On this page we describe how you make use of a script to get a livery selection dialog for an aircraft or vehicle in FlightGear. To get new liveries, you need to have them available with this script.

If you want to add a new livery to a plane that already makes use of the livery select system, you'll only have to follow the steps under Models/Liveries.

A note to those who wish to make a livery

If your livery is likely to be edited by other users, consider making a paintkit in addition to your livery.
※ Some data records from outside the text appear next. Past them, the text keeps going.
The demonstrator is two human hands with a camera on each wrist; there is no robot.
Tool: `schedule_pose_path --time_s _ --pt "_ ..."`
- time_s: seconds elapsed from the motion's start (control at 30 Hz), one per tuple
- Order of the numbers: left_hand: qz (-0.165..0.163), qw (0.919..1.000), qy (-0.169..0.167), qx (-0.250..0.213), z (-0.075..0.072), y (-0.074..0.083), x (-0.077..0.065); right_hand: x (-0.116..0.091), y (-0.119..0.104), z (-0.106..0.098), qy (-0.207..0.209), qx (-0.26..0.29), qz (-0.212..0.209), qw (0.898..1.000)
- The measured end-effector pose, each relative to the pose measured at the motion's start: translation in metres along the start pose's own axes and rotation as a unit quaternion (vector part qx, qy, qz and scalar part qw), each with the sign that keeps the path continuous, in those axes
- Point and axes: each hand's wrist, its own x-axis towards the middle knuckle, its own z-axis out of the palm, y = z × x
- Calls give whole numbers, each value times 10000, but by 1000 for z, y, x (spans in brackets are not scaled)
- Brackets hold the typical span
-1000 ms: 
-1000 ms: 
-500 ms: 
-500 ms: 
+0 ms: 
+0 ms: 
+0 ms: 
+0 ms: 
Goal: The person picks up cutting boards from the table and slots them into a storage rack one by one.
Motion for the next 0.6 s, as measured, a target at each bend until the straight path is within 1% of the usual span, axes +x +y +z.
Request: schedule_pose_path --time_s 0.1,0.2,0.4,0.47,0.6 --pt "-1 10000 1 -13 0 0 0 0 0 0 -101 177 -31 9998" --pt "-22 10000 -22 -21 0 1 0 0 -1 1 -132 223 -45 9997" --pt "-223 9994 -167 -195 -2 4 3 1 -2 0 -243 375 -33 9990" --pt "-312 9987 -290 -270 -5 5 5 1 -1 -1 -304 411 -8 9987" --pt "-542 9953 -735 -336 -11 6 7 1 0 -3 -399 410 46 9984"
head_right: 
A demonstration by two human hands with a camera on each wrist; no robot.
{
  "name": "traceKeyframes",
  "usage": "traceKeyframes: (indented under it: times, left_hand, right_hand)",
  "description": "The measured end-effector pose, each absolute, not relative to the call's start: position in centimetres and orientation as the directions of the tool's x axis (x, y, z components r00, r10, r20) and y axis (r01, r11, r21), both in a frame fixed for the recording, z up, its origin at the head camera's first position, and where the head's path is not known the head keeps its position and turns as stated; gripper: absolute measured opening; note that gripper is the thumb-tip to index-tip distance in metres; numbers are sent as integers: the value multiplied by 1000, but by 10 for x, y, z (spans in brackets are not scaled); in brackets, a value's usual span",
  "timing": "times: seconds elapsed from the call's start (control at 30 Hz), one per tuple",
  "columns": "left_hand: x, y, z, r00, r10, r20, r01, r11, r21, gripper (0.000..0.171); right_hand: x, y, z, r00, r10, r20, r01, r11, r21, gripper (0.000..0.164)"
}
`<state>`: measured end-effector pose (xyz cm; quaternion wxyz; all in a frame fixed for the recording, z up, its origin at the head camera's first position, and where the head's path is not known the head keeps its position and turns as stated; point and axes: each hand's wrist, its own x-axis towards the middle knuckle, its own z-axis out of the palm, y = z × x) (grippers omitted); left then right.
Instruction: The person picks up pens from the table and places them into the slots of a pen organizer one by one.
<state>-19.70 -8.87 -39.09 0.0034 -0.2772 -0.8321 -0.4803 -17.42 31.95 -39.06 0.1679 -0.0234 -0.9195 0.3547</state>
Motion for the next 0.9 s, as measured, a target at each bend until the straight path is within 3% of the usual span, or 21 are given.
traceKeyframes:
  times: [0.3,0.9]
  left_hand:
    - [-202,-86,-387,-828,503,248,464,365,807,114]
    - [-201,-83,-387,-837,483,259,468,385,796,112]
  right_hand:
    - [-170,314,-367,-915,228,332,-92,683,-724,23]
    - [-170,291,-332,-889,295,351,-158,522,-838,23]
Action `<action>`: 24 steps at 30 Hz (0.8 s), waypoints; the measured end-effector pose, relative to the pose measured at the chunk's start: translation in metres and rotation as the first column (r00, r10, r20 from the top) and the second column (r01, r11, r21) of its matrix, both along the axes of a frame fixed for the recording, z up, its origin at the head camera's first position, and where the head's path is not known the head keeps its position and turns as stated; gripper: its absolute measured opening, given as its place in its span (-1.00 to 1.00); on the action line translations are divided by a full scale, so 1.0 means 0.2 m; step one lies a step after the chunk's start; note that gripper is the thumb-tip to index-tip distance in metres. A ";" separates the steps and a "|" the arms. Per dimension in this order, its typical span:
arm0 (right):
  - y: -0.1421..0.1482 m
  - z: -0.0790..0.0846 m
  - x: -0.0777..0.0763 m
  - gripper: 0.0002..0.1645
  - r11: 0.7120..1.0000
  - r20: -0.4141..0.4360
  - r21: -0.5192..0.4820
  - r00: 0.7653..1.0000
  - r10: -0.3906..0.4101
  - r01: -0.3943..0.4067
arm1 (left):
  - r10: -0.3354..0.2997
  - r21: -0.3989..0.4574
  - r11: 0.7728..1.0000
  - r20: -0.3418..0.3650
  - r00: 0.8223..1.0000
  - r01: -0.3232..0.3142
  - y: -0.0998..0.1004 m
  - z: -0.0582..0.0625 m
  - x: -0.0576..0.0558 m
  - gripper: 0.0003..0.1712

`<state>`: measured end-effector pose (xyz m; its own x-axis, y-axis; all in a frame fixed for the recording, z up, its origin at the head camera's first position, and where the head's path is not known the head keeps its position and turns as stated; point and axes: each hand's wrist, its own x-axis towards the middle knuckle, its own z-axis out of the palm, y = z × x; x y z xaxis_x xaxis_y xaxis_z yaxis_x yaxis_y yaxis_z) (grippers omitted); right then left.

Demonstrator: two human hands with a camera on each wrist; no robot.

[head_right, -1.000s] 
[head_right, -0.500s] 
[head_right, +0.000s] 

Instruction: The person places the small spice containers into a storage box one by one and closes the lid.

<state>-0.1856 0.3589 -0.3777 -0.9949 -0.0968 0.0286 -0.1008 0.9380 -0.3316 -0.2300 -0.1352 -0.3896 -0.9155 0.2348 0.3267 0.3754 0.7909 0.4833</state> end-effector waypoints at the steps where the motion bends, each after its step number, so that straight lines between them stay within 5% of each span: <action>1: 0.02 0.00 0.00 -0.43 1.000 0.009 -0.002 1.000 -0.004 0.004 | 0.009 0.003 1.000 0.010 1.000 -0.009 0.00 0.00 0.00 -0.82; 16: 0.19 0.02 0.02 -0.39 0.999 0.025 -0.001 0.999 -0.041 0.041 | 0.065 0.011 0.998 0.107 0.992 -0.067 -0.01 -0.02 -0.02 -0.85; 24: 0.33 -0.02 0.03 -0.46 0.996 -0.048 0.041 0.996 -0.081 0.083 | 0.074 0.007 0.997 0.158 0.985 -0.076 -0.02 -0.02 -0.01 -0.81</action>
A paintkit is where you create a blank livery which shows only constructional elements like bolts, rivets, windows, doors and panels. This is done so any other users looking to create their own livery can make a realistic looking livery with these construction elements, without having to redraw them or trying to avoid painting over them. This makes the process of creating a livery a more fun and less stressful task.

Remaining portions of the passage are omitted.